A Diretoria da Escola Politécnica da USP afirma que "procurou manter contato com a família do aluno, oferecendo suporte em tudo que fosse preciso" e que "procurou agilizar de todas as formas o pagamento do seguro à família", além de ter publicado uma nota oficial de pesar em seu site, em 3 de maio do ano passado. Confira abaixo:

Os docentes, funcionários técnicos e administrativos e alunos da Escola Politécnica (Poli) da USP reafirmam sua solidariedade e respeito à família do jovem Filipe Varea Leme, à comunidade universitária da Faculdade de Filosofia, Letras e Ciências Humanas (FFLCH) e a toda a Universidade, e reitera as informações veiculadas na nota divulgada, no dia 30 de abril, pela assessoria de imprensa da USP e da Poli.

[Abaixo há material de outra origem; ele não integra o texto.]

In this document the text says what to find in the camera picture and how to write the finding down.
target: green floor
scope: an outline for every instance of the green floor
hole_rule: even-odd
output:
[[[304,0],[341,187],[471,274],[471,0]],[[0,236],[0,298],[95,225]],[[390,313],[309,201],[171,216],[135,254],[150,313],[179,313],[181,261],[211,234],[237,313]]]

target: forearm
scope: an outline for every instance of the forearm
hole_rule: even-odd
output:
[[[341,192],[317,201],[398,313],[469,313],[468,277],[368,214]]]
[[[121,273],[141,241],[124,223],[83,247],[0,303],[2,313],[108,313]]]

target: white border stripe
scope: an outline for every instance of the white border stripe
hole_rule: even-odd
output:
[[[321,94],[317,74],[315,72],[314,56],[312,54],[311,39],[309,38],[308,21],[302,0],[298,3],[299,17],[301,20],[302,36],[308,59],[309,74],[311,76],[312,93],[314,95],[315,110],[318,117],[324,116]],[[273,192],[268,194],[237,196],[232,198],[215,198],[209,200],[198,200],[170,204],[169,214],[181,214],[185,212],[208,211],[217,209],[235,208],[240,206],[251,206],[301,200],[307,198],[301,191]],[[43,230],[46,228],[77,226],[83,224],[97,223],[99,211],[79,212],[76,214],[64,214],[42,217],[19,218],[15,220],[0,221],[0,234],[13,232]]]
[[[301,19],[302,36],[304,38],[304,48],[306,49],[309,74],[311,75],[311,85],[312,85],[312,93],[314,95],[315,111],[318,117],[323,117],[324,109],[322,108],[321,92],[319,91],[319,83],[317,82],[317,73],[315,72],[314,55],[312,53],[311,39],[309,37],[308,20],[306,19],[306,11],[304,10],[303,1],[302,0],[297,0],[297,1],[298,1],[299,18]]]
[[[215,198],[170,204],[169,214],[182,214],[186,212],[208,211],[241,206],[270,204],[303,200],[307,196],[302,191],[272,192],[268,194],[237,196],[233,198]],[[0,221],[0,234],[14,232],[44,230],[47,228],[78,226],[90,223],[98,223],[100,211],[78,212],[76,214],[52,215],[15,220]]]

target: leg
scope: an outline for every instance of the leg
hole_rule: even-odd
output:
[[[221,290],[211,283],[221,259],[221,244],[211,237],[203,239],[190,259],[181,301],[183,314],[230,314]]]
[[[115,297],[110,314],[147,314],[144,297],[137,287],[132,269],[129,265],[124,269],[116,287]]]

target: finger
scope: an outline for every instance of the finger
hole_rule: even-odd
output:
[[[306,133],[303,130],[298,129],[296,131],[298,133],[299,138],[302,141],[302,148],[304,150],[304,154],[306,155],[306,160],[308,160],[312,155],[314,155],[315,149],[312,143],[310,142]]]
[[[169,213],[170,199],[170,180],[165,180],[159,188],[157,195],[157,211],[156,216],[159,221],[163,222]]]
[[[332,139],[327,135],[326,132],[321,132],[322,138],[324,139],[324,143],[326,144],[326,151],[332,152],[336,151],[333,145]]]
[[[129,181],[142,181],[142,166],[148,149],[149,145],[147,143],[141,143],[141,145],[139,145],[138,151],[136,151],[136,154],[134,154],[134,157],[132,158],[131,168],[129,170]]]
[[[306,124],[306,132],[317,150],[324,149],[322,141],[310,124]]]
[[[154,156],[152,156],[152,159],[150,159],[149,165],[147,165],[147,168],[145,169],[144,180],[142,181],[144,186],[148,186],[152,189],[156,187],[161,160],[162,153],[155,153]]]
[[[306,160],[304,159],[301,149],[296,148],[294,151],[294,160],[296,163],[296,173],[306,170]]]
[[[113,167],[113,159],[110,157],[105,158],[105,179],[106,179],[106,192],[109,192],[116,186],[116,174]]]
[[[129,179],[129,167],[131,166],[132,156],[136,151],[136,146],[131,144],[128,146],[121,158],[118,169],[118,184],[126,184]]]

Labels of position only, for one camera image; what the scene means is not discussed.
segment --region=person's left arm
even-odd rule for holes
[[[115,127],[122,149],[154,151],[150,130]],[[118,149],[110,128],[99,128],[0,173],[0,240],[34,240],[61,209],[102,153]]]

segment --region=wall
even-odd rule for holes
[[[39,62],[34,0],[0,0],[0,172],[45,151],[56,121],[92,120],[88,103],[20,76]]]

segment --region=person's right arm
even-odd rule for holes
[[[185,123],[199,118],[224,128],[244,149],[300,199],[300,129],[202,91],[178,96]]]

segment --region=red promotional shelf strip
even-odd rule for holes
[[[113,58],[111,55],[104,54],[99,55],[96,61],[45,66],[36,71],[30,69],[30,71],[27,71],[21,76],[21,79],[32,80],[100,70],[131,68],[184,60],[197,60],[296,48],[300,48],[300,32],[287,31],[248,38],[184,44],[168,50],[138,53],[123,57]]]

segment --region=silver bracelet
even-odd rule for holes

Esclarecemos que, em respeito aos pais de Filipe, somente tornamos publica a nota de pesar logo depois da comunicação oficial pelas autoridades competentes à família. Em todo esse período, a Diretoria da Escola Politécnica manteve contato e colocou-se à inteira disposição dos familiares do estudante.

Informamos, ainda, que, no dia 2 de maio, a Poli instaurou processo de sindicância para apuração das circunstâncias e responsabilidades relacionadas ao fato, e tem atendido todas as solicitações das autoridades para elucidação do ocorrido.